Bien que l’IA ait la capacité d’être un outil utile pour la conservation de la faune, certains défis doivent être pris en compte. Les drones sont limités par les qualités mêmes qui les rendent désirables. Ils ont une durabilité limitée et toute erreur technique peut entraîner un accident compliqué et coûteux. En raison des complications liées à l’utilisation de la technologie d’imagerie thermique, ils peuvent être difficiles à utiliser. En Inde, où les employés ont du mal à accéder aux exigences minimales telles que des chaussures et des vêtements appropriés, l’utilisation de drones a encore un long chemin à parcourir. Ces technologies peuvent également entraîner une mauvaise relation entre les sites et les autorités de conservation si elles ne sont pas correctement introduites dans la technologie. Surtout lorsqu’elles sont utilisées dans des régions reculées de pays en développement où les gens ont été peu exposés aux appareils électroniques, ces technologies peuvent générer des doutes, des théories du complot et des soupçons. De ce fait, la mise en place d’une « IA responsable », qui décrit les procédures générales d’approbation éthique et donne des conseils pertinents sur un algorithme et ses limites, est quelque chose de défendable. Et pour cela, les défenseurs de l’environnement, les chercheurs en IA et les communautés locales doivent travailler côte à côte.

De toute évidence, les technologies d’IA ont un impact significatif dans le domaine de la conservation de la faune. En raison du développement de divers services pour l’IA, les efforts de conservation sont désormais nettement plus informés et efficaces. L’IA met en lumière de nombreuses façons de protéger les formes de vie, fournissant des données massives sur ce qui arrive à la faune.
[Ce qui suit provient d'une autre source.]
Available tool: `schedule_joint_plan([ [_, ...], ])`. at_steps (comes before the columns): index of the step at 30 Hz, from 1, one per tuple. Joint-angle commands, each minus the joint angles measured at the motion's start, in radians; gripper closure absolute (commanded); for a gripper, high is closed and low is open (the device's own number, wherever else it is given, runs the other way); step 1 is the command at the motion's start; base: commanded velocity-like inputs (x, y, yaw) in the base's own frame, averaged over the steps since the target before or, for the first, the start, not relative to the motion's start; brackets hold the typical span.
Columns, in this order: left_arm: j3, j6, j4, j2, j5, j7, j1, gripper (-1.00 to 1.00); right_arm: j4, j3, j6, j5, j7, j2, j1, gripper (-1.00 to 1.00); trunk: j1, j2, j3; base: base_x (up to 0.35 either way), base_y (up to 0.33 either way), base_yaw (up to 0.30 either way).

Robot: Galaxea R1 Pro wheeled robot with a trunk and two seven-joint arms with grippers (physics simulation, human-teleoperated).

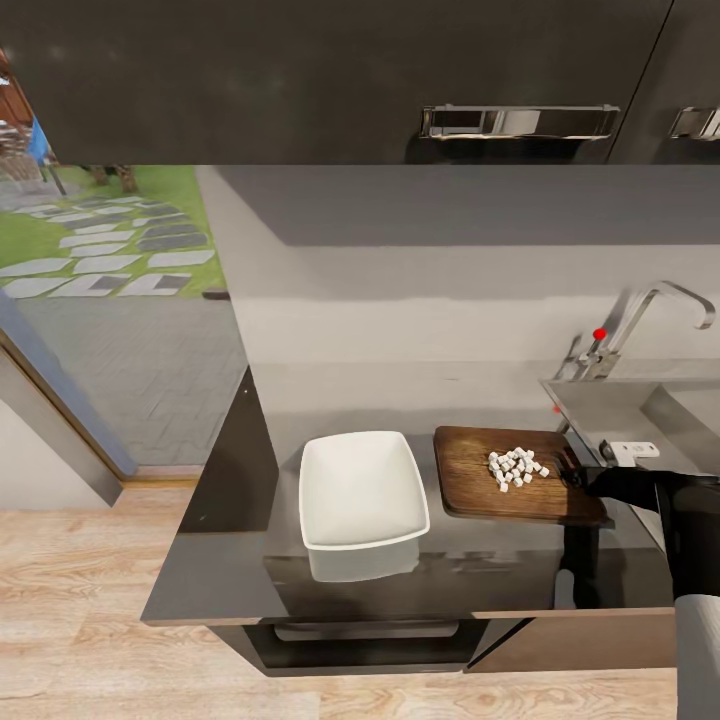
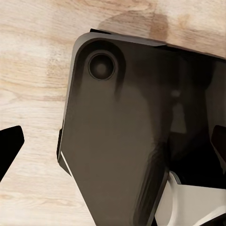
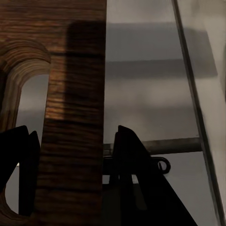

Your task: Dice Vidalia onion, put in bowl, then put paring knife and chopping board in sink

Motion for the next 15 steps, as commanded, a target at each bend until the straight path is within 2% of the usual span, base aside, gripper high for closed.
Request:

Avec ses avancées, de nombreuses possibilités intéressantes sont désormais disponibles. Cependant, cela ne sera bénéfique que si les modèles d’IA sont formés efficacement à l’aide des ensembles de données d’apprentissage automatique appropriés. Alors que les humains apprennent à équilibrer leurs progrès avec les exigences de la faune, les outils d’IA sont arrivés à un moment favorable pour permettre une coexistence durable entre les humains et les animaux. Par conséquent, il est crucial de mener davantage de recherches sur l’IA en tant que solution révolutionnaire aux défis environnementaux.

L’écrivain travaille comme enseignant à l’Université de Plaksha

Leave a Comment

Your email address will not be published.